Written by: G.W. Searle, C.B.E., D.S.C.


In the Newsletters of June, September and December 1995, questions were asked and answers given about boats of the 11th ML Flotilla during 1944/45. I was Senior Officer of the 11th ML Flotilla from April 1944 until August 1945 and an account of the activities of that Flotilla take up the last four chapters of my book "At Sea Level" which the Newsletter of March 1995 kindly advertised. During my time as Senior Officer I kept, and still have with me, records of the boats then in the Flotilla and I am writing because some of the detail given in the Newsletters was not entirely accurate. It maybe helpful to put the records straight for those CFVA members who are confused.

The Flotilla which I (having been flown back from the Eastern Mediterranean) took over in April 1944 was hastily mustered in Falmouth in late April and early May and was under U.S. Navy operational command.

RADAR

I took over ML 490 and the other ML's in my Flotilla were 448, 118, 153, 163, 304, 347, 297, 190. ML 490 and the first five on this list were the "navigational leaders" fitted with type 970 radar and ML 340 also had a type 253 IFF interrogation Beacon. We were too late to take part in any U.S. Navy invasion exercises and had time only for some coastal convoy work before D-Day arrived.

For the Normandy invasion ML 490, with three others from the Flotilla. sailed from Salcombe as Navigational Leaders and escorts for some 60 ships and landing craft of the U.S. Navy bound for Utah beach. ML 448 (Lt Wallace who had also just come back from the Eastern Mediterranean) sailed from Poole with three more of the 11th Flotilla guiding and escorting a similar force to Omaha beach. ML 304 took a detachment of US. Rangers to scale the cliffs and silence the shore batteries at Point Du Hoc between Omaha and Utah beaches. Lt. Beever of ML 304 was awarded the DSC for this operation.

In the autumn of 1944 the 11th ML Flotilla went to Grimsby and Great Yarmouth. We were copper-bottomed and trained to be part of an occupation and peace keeping force in Germany - with Bren guns for combat and swords for ceremonial duties. Commander Gould Bradford was appointed Commanding Officer of the Flotilla with myself as his Senior Officer.

However, Germany did not surrender in the autumn of 1944 and we were sent instead to Ostend for normal sea-going duties (and the Walcheren invasion on 1st November) and a very cold and uncomfortable winter. I still keep a copy of a "State of Readiness" report dated 24th March 1945 which shows that in addition to the nine ML's listed above, ML's 119, 909. 595 and HDML's 1397, 1402 and 1469 had been added to our strength in Ostend and that five of the original nine were at that time in the UK for repair and refit.
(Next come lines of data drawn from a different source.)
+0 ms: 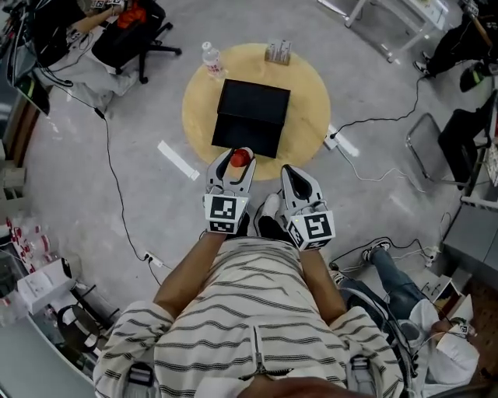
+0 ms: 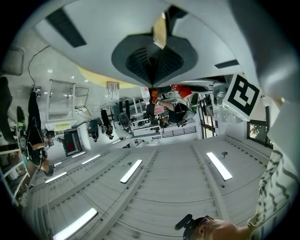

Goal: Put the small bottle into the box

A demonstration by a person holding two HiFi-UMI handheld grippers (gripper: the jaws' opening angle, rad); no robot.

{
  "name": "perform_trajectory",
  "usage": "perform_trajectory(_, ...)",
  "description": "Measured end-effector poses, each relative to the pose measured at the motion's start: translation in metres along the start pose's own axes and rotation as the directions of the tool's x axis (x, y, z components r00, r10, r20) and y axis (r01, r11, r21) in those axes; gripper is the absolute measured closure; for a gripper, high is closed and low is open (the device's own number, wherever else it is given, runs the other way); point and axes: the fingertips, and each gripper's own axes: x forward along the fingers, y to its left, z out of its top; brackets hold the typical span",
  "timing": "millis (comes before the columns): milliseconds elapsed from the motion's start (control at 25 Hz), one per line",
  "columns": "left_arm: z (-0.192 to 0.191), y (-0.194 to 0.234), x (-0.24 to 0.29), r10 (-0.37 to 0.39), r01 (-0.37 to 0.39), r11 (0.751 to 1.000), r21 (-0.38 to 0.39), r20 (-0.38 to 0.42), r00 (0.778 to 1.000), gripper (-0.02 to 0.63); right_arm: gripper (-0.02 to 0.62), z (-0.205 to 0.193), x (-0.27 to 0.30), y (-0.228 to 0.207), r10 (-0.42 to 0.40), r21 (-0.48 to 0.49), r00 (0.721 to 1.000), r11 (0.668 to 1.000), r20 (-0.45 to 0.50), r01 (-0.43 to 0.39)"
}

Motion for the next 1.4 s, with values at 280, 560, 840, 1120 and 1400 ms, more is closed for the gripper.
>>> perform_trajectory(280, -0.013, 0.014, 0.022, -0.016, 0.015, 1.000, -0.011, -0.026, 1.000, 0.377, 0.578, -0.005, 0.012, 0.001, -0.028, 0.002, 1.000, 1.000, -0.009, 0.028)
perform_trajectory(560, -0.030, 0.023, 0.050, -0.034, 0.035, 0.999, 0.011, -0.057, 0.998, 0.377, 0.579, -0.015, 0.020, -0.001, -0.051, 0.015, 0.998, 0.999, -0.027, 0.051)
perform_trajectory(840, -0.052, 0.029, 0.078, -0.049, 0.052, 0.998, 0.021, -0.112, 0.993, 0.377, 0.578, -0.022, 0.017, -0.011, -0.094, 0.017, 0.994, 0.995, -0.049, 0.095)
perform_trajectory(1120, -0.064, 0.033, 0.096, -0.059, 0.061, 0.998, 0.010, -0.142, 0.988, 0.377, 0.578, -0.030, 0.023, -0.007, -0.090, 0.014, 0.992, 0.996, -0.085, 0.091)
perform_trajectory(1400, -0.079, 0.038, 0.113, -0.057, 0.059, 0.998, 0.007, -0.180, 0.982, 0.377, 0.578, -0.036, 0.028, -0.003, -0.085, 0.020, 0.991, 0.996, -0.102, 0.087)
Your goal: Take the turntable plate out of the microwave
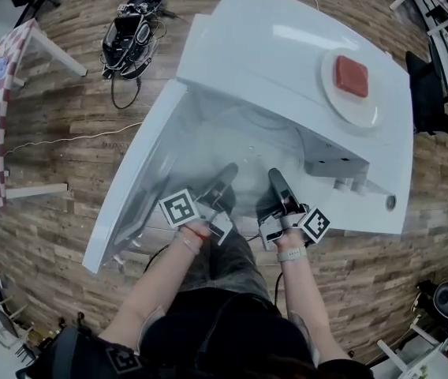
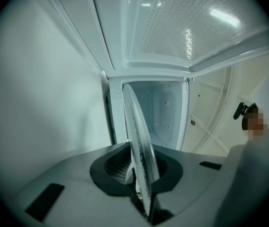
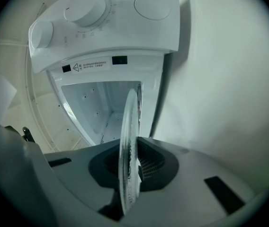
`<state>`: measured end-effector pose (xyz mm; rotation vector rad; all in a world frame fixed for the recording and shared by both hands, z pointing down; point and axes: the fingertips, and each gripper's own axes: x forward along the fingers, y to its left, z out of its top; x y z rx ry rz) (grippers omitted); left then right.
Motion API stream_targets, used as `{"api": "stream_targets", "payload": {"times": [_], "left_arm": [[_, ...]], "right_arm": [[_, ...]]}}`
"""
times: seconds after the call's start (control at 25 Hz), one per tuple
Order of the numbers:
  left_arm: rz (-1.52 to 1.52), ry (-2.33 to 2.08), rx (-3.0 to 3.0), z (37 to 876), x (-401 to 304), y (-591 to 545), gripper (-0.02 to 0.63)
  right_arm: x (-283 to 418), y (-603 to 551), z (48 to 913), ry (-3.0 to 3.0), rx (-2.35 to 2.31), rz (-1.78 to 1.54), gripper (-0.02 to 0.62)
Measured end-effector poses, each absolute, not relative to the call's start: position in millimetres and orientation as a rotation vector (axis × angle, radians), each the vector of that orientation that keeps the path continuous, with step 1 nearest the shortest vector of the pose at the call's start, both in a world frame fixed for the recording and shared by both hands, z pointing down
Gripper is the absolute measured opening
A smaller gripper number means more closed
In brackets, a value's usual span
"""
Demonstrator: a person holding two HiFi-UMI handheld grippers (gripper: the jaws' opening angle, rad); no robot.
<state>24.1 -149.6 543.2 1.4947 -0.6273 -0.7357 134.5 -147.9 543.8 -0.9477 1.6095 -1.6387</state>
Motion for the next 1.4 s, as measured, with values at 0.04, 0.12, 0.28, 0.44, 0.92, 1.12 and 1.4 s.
{"api": "stream_targets", "payload": {"times": [0.04, 0.12, 0.28, 0.44, 0.92, 1.12, 1.4], "left_arm": [[-0.736, -0.628, 1.491, 543, 24, -148, 0.035], [-0.734, -0.625, 1.49, 541, 22, -144, 0.035], [-0.715, -0.608, 1.508, 537, 18, -137, 0.035], [-0.701, -0.586, 1.525, 532, 15, -129, 0.036], [-0.662, -0.527, 1.544, 522, 5, -88, 0.036], [-0.649, -0.504, 1.547, 517, -1, -68, 0.035], [-0.647, -0.476, 1.547, 512, -5, -43, 0.035]], "right_arm": [[134, -146, 543, 1.612, -0.945, -1.64, 0.038], [132, -142, 542, 1.612, -0.945, -1.638, 0.038], [129, -133, 538, 1.606, -0.953, -1.623, 0.038], [124, -121, 534, 1.588, -0.957, -1.611, 0.038], [114, -74, 525, 1.563, -0.995, -1.57, 0.038], [107, -51, 522, 1.551, -1.001, -1.558, 0.038], [103, -23, 519, 1.541, -1.008, -1.542, 0.038]]}}
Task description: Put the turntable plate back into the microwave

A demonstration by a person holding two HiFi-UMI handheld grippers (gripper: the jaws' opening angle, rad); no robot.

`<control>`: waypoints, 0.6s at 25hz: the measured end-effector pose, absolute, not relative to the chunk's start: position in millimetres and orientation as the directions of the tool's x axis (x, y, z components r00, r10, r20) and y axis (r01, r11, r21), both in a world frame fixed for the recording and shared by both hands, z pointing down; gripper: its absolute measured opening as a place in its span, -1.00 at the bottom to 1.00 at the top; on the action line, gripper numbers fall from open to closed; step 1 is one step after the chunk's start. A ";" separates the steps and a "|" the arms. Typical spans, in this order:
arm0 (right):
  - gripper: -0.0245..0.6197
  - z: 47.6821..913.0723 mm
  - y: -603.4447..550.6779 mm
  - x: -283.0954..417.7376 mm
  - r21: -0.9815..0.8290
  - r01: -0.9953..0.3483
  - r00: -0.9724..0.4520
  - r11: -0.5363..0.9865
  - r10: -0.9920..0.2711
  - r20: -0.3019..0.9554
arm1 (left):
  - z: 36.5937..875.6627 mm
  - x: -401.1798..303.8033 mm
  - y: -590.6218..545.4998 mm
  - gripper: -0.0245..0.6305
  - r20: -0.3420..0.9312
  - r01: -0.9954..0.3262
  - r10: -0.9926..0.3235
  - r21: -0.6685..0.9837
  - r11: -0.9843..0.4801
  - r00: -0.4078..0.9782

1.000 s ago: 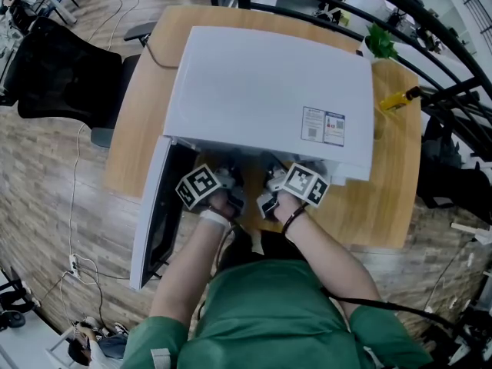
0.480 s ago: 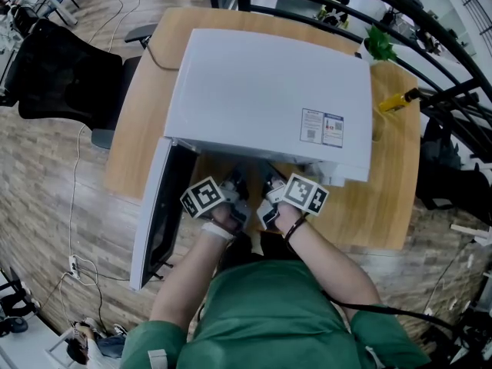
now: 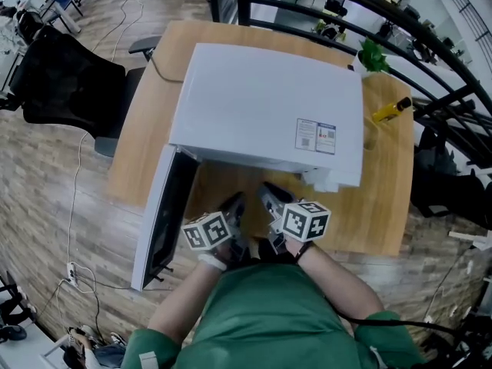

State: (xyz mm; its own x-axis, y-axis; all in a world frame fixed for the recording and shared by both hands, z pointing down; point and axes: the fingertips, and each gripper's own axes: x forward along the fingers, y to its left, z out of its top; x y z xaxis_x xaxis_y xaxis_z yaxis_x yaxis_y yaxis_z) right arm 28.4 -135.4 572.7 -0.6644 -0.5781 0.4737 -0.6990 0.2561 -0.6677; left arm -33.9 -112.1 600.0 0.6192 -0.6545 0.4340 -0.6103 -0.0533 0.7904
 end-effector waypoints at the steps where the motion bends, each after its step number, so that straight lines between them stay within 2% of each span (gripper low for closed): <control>1: -0.82 564.8 -133.2 30.7 -0.646 -0.710 -0.661 0.281 -0.582 0.473 | 592.6 -36.8 -110.8 -0.85 0.430 -0.622 -0.662 0.780 -0.070 0.614; 9: -0.82 498.7 -122.0 31.2 -0.536 -0.722 -0.672 0.437 -0.626 0.395 | 530.2 -36.3 -106.6 -0.85 0.407 -0.720 -0.701 0.658 -0.219 0.585; 15: -0.82 459.8 -123.5 26.2 -0.429 -0.727 -0.678 0.536 -0.657 0.330 | 487.8 -37.5 -106.4 -0.85 0.432 -0.825 -0.733 0.468 -0.316 0.525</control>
State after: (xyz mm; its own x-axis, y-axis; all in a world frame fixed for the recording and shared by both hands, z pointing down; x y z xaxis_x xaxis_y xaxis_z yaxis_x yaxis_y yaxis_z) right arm 26.2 -123.5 459.8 -0.6781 -0.6569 0.3298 -0.7275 0.5357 -0.4288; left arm -37.5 -106.4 487.8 0.5252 -0.7334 0.4315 -0.8254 -0.3157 0.4681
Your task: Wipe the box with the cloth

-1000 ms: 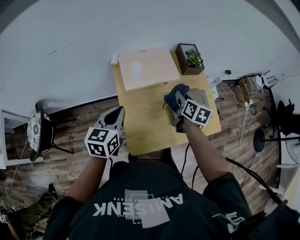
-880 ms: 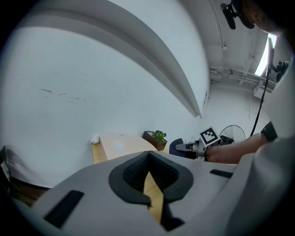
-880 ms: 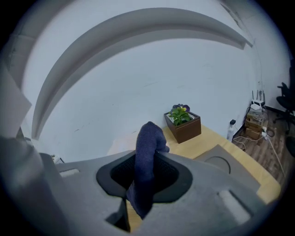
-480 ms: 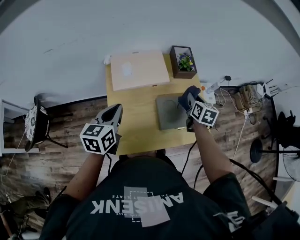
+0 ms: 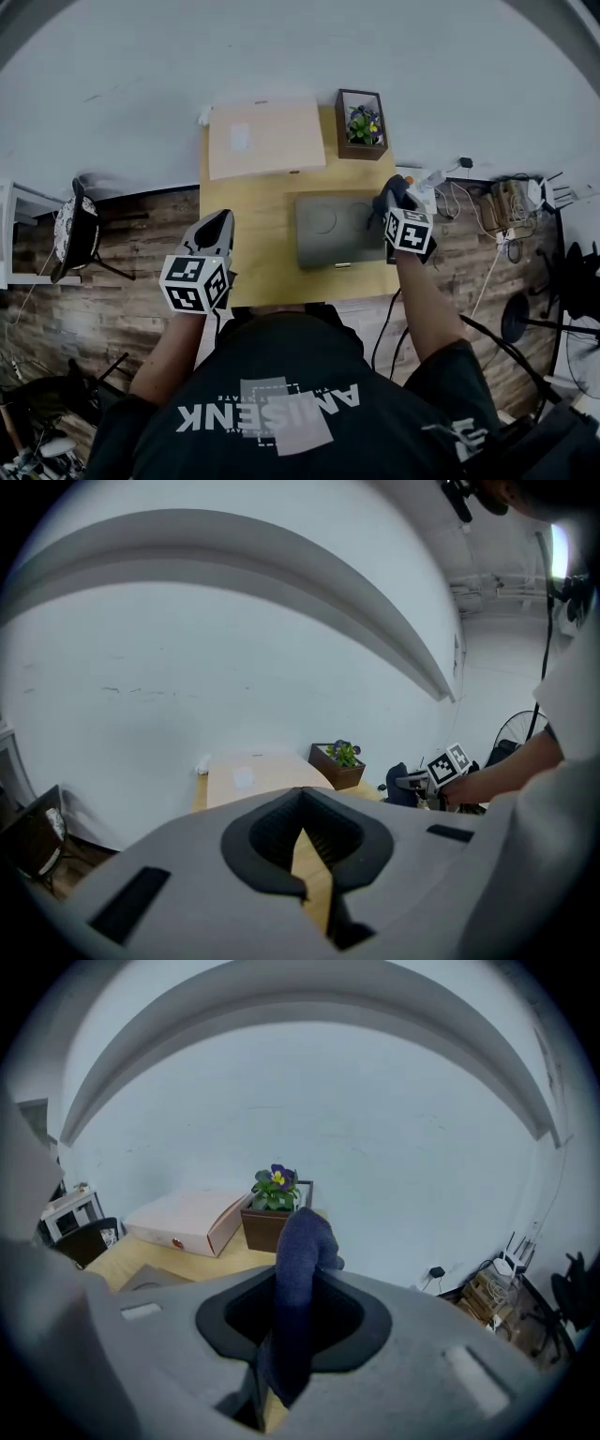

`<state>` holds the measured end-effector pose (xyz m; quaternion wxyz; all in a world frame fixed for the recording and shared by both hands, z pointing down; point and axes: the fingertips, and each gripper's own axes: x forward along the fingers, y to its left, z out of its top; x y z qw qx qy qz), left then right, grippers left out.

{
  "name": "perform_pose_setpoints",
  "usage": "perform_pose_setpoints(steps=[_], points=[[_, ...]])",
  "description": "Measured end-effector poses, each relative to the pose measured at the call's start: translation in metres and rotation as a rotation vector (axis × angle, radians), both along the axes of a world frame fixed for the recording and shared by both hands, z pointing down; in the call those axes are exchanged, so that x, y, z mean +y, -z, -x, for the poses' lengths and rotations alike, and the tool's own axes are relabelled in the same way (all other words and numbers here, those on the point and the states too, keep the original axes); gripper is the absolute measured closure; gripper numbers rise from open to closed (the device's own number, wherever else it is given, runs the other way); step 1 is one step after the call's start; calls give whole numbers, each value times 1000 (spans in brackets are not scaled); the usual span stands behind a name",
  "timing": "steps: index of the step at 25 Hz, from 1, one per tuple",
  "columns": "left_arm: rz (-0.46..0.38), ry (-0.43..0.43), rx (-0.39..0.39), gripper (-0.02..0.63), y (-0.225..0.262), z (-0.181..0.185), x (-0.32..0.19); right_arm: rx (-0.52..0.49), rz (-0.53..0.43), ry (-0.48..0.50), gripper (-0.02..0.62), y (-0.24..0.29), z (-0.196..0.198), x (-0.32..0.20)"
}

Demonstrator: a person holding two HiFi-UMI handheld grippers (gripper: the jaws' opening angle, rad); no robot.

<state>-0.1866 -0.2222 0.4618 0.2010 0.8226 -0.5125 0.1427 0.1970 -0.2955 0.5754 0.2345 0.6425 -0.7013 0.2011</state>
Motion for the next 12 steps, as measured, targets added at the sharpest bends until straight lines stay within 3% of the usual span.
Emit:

In June 1945, the 11th ML Flotilla , but not, I think, the HDML's nor ML's 909 and 595, was sent via Scotland, Norway and Swedish waters to Copenhagen where we set up a base. In August 1945 ML's 490, 118, 448 and 119 returned to the UK via the Kiel Canal and paid off in Poole. In "At Sea Level" there is a photograph of these ML's homeward bound in the North Sea. I believe that the rest of the Flotilla followed and paid off soon after but I have no further records of the Flotilla after August 1945.

Some confusion about ML's in the 11th Flotilla probably arose because some Flotillas were re-formed in the preparations for D-Day. I took over a "new" 11th ML Flotilla and I was not aware of which ML's were part of a previous 11th ML Flotilla. Nor are official records necessarily correct. Although I was appointed S.O. of the 11th and for a year and a half sent and received signals as such (I have copies of some of these signals) the Navy Lists of June and October 1944 designate me as S.O. of the 14th ML Flotilla. I am surprised that this did not create confusion at the time.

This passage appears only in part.